Mardia Samyoung Capillary Tubes Company Limited has been following the Principles of good corporate governance over the years. Corporate governance at Mardia Samyoung Capillary Tubes Company Limited means, ensuring the compliance with regulatory requirements, but also means being responsive to aspirations of customers, stakeholders and expectations of the Society. The Company strives to achieve better performance.

The Board of Directors support the broad principles of corporate governance and lays strong emphasis on transparency, accountability and integrity. Given below is the report on corporate governance of the Company

a. Institutionalised decision making process:

With a view to institutionalise all corporate affairs and setting up systems and procedures for advanced planning for matters requiring discussion/decisions by the Board, the Company has defined guidelines for the meetings of the Board of Directors and committees thereof. These guidelines seek to systematize the decision making process at the meeting of Board/Committees, in an informed and efficient manner.

b. Scheduling and Section of Agenda Items:

All Board Committee Members are given notice of the meeting in advance. The meetings are governed by structured agenda. The agenda along with the explanatory notes are distributed well in advance.

c. Availability of information to the Members:

The Members have unqualified access to all information available with the Company. In fact, all items in the agenda are supported by detailed background information to enable the members to take informed decisions. The information generally provided to the Members includes:

1 Quarterly and Half-yearly financial results.

2 Minutes of meeting of Audit and other Committees of the Board.
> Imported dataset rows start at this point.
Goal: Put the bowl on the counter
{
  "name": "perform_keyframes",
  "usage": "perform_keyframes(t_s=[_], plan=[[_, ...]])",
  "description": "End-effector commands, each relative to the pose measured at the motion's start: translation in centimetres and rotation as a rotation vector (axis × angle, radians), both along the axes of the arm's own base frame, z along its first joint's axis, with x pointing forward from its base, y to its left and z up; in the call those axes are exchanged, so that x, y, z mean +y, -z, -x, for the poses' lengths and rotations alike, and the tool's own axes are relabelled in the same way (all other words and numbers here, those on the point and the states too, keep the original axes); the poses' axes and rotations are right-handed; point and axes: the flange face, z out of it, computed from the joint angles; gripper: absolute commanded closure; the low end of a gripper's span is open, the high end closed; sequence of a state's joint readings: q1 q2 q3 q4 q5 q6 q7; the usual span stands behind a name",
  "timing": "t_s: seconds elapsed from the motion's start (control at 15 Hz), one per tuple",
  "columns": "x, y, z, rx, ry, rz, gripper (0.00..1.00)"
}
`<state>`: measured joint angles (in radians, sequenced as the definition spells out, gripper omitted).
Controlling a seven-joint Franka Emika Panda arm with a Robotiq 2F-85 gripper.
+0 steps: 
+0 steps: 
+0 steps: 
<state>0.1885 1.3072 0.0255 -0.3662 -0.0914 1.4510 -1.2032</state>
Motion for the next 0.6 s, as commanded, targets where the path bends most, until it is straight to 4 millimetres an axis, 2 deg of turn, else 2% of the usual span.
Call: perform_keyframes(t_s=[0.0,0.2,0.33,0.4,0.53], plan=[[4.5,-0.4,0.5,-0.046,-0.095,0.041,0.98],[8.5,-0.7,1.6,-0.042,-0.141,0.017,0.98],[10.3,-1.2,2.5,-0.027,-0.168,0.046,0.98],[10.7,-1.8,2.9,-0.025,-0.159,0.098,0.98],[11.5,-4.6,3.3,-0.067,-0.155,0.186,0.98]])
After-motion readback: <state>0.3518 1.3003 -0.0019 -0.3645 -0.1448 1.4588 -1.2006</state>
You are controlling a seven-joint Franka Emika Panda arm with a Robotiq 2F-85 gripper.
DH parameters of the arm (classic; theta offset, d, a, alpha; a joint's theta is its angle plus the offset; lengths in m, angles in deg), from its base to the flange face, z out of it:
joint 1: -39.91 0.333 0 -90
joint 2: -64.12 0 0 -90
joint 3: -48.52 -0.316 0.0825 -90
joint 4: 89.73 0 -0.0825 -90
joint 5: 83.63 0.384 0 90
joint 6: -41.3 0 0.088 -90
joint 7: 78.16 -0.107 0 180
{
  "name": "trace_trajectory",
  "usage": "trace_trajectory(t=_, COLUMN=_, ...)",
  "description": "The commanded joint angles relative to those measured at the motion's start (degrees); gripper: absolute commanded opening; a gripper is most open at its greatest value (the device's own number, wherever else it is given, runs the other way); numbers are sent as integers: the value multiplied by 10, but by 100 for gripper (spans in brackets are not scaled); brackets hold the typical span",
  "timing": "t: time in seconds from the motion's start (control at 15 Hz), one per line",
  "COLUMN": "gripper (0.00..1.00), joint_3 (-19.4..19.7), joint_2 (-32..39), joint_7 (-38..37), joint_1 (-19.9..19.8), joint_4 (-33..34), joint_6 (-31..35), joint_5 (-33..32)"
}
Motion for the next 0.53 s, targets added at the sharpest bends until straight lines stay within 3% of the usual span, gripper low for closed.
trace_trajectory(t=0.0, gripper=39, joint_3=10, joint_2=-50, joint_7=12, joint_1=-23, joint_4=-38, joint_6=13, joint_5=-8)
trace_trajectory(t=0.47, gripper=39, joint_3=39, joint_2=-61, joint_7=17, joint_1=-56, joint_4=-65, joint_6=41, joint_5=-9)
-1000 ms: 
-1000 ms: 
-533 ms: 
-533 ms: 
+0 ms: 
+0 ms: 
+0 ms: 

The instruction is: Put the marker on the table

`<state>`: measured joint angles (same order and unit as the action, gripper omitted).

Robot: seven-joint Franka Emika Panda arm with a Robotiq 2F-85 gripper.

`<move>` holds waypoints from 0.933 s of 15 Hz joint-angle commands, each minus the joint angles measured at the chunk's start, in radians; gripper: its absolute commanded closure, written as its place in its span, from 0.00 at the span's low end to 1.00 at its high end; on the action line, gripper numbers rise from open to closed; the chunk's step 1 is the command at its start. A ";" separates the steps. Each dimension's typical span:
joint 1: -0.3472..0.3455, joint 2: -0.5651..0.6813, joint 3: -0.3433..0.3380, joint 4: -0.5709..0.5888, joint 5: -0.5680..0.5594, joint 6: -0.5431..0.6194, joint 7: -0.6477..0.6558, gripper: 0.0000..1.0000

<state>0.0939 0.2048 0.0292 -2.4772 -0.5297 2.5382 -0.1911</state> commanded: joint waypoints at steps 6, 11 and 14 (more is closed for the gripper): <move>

3 Establishment and operations.

4 Minutes of Board Meeting, Annual General Meeting of Subsidiary Companies and significant transactions if any.

5 Related Party Transactions.

d. Recording minutes of the Proceedings.

Minutes of the proceeding of each board/ Committee meetings are recorded. Draft minutes are circulated amongst all members for their comments. The Minutes of the proceeding of the meetings are entered in the minutes book.

e. Follow up mechanism:

The guidelines for the Board / Committee meeting facilitate an effective post meeting follow-up, review and reporting process for the actions taken on decisions of the Board and Committees.

f. Compliance:

The Board periodically reviews the Compliance reports to ensure adherence to all applicable provisions of law, rules and guidelines.

g. Code of Conduct

The Company has laid down code of conduct which binds all the Board members and senior management of the Company. A declaration by the Chairman and Managing Director to this effect is appended to this report.

3. Board Meetings:

The Company placed before the Board all the relevant and necessary information at their meeting such as production, sales, exports review of product-wise business, any legal proceedings by or against the Company, Share Transfers, demat compliance, Quarterly Financial Results and such other information.

During the period from 01.04.2014 to 31.03.2015, 4 (Four Board Meetings were held on, 28-05-2014. 12-08-2014. 15-11-2014, 24-01-2015.


II. Scope of Audit Committee The terms of reference:

The terms of reference and scope of Audit Committee are as laid down in clause 49 of the listing Agreement and section 292A of the Companies Act, 1956

II. Scope of Remuneration Committee:

The following matters are referred to the Remuneration Committee:

Fixing the remuneration payable to the Directors. Determining the remuneration policy of the Company.

III. Directors Remuneration

The Promoter - Executive Director is drawing remuneration, No Sitting Fees has been paid to any directors during the year accept the special director appointed by BIFR.

IV. Stock Options:

Company has not issued any stock options to its Directors.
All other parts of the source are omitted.